SUSTAINED EMOTIONAL PROCESSING IN INDIVIDUALS SUFFERING FROM CHRONIC WORRY SYMPTOMS

Open Access
Author:
Oathes, Desmond
Graduate Program:
Psychology
Degree:
Doctor of Philosophy
Document Type:
Dissertation
Date of Defense:
June 05, 2006
Committee Members:
  • William Ray, Committee Chair
  • Thomas D Borkovec, Committee Member
  • Semyon Slobounov, Committee Member
  • Robert M Stern, Committee Member
Keywords:
  • worry
  • emotional processing
  • pupil
  • psychophysiology
  • emotion
  • anxiety
Abstract:
Previous findings indicate that worriers avoid particularly upsetting thoughts by worrying and that they have difficulties understanding their own emotions and those of others.

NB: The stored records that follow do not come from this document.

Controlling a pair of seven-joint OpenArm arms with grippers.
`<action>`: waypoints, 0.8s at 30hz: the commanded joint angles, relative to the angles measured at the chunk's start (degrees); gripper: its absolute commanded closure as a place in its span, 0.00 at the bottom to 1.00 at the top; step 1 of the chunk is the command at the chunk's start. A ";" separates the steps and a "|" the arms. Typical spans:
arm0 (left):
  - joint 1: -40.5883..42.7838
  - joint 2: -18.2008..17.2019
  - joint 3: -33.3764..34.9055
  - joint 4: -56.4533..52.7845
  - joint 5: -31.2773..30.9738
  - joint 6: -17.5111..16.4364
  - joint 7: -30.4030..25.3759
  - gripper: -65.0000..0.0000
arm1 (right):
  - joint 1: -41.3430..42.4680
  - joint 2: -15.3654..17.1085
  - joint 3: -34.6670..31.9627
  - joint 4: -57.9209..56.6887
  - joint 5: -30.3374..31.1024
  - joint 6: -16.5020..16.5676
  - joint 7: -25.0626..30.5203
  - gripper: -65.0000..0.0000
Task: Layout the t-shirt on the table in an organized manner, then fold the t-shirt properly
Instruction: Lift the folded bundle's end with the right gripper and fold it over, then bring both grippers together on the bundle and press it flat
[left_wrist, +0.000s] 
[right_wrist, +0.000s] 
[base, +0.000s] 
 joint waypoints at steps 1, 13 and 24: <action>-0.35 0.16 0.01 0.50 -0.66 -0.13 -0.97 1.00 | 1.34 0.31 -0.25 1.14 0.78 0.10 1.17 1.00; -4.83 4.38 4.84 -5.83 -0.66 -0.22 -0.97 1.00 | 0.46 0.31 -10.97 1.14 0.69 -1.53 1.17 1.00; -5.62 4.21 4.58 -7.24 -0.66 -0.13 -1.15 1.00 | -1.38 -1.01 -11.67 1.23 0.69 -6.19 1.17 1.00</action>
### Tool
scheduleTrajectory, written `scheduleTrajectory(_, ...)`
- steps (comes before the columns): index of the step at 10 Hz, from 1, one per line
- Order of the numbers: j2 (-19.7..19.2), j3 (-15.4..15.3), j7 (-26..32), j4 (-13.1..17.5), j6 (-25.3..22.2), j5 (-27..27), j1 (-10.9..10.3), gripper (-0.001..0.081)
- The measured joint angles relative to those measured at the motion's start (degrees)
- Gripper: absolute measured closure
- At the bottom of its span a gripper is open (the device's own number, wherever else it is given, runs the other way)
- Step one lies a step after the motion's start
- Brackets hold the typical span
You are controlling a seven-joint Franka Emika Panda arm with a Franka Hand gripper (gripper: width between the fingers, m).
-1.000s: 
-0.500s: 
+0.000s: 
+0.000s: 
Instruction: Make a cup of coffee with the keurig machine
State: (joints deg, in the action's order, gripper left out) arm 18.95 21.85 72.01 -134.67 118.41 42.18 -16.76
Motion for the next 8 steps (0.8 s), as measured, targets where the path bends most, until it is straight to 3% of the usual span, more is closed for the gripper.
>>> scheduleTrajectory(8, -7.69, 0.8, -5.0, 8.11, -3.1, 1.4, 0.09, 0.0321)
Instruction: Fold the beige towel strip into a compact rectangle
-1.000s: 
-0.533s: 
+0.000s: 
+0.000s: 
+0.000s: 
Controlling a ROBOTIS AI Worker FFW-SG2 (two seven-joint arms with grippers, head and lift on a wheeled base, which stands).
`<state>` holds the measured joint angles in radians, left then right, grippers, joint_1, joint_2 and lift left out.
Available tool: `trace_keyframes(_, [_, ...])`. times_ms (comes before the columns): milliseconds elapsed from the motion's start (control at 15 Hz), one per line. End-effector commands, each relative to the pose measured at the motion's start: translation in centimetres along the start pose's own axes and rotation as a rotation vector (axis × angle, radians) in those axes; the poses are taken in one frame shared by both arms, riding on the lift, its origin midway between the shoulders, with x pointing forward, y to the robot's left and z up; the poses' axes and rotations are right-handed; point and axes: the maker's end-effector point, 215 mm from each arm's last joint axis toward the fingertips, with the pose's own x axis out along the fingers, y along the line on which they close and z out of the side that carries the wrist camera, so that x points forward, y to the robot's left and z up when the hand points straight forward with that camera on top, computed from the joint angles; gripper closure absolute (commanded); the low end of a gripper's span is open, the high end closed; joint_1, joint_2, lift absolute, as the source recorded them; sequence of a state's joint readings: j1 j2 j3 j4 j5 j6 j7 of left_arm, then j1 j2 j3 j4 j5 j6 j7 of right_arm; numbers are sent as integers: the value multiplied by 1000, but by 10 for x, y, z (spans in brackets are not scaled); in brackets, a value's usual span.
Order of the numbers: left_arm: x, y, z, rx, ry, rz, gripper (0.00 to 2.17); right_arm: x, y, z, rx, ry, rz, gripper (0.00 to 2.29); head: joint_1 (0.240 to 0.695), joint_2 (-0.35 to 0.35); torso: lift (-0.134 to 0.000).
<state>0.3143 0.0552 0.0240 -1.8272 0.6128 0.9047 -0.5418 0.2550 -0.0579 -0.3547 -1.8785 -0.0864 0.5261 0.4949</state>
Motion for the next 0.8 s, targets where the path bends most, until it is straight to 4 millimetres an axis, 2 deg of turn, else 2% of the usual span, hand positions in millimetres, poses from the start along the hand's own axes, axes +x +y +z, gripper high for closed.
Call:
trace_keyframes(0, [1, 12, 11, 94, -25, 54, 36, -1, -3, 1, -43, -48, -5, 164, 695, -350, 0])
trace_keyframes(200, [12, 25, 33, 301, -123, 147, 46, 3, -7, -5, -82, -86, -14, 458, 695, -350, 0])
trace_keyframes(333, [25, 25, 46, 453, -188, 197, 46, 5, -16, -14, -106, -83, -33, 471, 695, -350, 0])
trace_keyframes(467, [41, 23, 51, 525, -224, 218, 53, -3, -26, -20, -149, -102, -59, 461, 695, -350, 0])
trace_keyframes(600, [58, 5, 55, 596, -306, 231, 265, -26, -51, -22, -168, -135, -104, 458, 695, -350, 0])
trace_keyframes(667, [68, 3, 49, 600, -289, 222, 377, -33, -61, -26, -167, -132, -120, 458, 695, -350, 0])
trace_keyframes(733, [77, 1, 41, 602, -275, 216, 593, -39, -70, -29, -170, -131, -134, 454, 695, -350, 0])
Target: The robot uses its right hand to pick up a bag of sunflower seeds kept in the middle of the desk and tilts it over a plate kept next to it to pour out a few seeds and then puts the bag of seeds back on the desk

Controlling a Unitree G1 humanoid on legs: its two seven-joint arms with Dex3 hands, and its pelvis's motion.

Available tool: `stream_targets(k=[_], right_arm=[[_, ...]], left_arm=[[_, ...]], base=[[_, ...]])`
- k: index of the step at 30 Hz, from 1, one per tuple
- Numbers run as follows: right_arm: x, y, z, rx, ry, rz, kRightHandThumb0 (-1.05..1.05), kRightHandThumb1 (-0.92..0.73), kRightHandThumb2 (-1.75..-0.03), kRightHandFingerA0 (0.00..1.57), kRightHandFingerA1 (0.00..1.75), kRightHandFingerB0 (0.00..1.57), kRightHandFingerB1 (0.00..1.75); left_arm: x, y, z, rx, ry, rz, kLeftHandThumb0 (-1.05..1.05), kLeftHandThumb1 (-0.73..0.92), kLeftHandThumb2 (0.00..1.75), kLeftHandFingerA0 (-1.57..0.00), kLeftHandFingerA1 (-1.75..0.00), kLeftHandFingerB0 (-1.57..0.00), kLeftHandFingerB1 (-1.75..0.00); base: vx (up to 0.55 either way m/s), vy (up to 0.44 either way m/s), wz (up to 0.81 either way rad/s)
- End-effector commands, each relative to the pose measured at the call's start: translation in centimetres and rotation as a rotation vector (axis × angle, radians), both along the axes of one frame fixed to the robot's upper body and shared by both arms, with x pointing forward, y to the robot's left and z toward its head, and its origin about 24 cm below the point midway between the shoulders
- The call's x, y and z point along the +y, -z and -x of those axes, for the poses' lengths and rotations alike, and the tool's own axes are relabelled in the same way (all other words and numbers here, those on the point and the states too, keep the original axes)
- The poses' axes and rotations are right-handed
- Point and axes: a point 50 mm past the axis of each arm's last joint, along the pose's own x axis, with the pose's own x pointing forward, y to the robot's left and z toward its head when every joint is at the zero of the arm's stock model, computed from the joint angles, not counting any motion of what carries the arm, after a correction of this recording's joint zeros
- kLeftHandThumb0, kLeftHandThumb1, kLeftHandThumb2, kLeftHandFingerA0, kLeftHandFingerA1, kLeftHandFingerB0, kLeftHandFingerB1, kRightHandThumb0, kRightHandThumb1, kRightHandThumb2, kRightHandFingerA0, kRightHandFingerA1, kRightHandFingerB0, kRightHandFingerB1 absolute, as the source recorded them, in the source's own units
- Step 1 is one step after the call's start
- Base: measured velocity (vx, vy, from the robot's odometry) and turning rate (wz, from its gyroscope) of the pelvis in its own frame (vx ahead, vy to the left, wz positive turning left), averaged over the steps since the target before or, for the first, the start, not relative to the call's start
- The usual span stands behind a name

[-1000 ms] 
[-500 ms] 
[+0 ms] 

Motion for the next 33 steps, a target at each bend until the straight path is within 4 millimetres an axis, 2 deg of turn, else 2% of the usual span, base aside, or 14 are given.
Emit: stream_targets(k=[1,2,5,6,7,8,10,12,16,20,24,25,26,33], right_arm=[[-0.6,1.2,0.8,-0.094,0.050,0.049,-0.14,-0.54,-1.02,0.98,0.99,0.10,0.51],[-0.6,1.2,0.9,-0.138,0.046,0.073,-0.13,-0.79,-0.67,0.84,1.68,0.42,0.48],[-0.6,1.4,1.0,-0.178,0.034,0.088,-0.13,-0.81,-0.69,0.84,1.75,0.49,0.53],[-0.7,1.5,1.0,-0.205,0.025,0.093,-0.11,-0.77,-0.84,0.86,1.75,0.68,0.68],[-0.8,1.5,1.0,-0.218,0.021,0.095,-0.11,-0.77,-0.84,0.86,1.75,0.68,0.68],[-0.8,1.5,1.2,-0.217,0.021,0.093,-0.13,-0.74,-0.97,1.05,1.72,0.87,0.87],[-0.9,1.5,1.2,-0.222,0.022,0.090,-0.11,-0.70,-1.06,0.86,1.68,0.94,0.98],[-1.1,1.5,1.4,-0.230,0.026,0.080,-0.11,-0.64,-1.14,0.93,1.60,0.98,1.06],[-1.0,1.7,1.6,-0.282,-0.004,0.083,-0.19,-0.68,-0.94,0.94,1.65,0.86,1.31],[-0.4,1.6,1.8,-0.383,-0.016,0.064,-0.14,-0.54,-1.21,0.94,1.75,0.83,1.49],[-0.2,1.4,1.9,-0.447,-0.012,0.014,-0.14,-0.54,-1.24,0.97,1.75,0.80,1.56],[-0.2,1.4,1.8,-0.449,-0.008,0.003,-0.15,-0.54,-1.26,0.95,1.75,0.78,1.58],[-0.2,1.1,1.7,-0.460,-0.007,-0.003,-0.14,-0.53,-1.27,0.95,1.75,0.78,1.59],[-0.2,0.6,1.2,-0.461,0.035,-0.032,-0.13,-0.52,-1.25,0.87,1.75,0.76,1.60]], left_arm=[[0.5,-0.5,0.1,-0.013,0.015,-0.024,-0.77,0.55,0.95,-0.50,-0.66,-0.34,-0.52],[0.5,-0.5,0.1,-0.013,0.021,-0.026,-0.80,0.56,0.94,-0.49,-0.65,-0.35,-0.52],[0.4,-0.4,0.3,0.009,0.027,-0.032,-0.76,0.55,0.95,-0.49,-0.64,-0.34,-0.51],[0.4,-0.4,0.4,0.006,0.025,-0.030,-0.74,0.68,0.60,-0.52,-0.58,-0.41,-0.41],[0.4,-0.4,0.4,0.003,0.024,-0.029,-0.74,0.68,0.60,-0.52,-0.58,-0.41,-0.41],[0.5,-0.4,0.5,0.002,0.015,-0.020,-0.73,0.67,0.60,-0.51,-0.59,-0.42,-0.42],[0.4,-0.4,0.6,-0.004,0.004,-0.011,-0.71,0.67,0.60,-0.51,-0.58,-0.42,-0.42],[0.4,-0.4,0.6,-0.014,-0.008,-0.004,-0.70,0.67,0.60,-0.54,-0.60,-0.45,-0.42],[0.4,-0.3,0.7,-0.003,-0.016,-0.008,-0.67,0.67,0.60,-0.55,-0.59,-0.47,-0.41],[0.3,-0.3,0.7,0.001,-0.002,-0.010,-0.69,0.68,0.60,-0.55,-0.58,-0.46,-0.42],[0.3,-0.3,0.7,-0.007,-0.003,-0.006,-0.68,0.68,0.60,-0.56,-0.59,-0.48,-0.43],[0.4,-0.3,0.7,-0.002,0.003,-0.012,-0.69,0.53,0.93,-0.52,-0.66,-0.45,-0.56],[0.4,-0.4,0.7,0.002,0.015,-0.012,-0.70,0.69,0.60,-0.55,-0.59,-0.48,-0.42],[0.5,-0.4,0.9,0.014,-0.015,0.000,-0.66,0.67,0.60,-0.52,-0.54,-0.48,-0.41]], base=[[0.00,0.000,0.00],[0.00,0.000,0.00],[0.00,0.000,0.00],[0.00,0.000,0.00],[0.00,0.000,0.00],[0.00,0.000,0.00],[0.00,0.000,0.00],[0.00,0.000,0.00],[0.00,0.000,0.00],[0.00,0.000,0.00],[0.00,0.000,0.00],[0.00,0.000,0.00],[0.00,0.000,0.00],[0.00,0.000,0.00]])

At the same time, there is behavioral evidence that worriers are especially attuned to certain distressing emotional stimuli and have difficulty turning off negative emotions once they are initiated. Worriers also report that they express negative emotion readily even though they fear both depressive and anxious experiences. The present study used a variety of emotional stimuli including personally generated relevant materials, normative stimuli from published lists of emotional material, both images and words, and four emotional categories of stimuli (positive, negative, neutral, and threat) to thoroughly examine emotional processing in chronic worriers. Individuals scoring high on a measure of chronic uncontrollable worry (Penn State Worry Questionnaire) were compared to non-worriers (low scorers) on tasks that required valence categorization of emotional stimuli and also on interleaved Stroop color word identification trials to monitor extended effects of emotional stimuli on subsequent cognitive processing. Pupil diameter was assessed as a measure of processing load/arousal. Worriers had larger anticipatory pupil diameters before emotional information was presented to them but had smaller pupils for personally relevant negative information and smaller sustained diameters following emotional material compared to non-worriers. With threatening emotional words, however, worriers had larger sustained pupil sizes relative to the control group. Correlations with self-report symptom scales indicate an independent role for chronic worry symptoms in explaining pupil diameter perseveration above and beyond trait anxiety, depressive rumination, and other symptoms. A model of both emotional avoidance and hypervigilance to threat is supported by the findings with qualifiers for task complexity, temporal dynamics of emotional response, relevance of stimuli, and type of emotional content presented.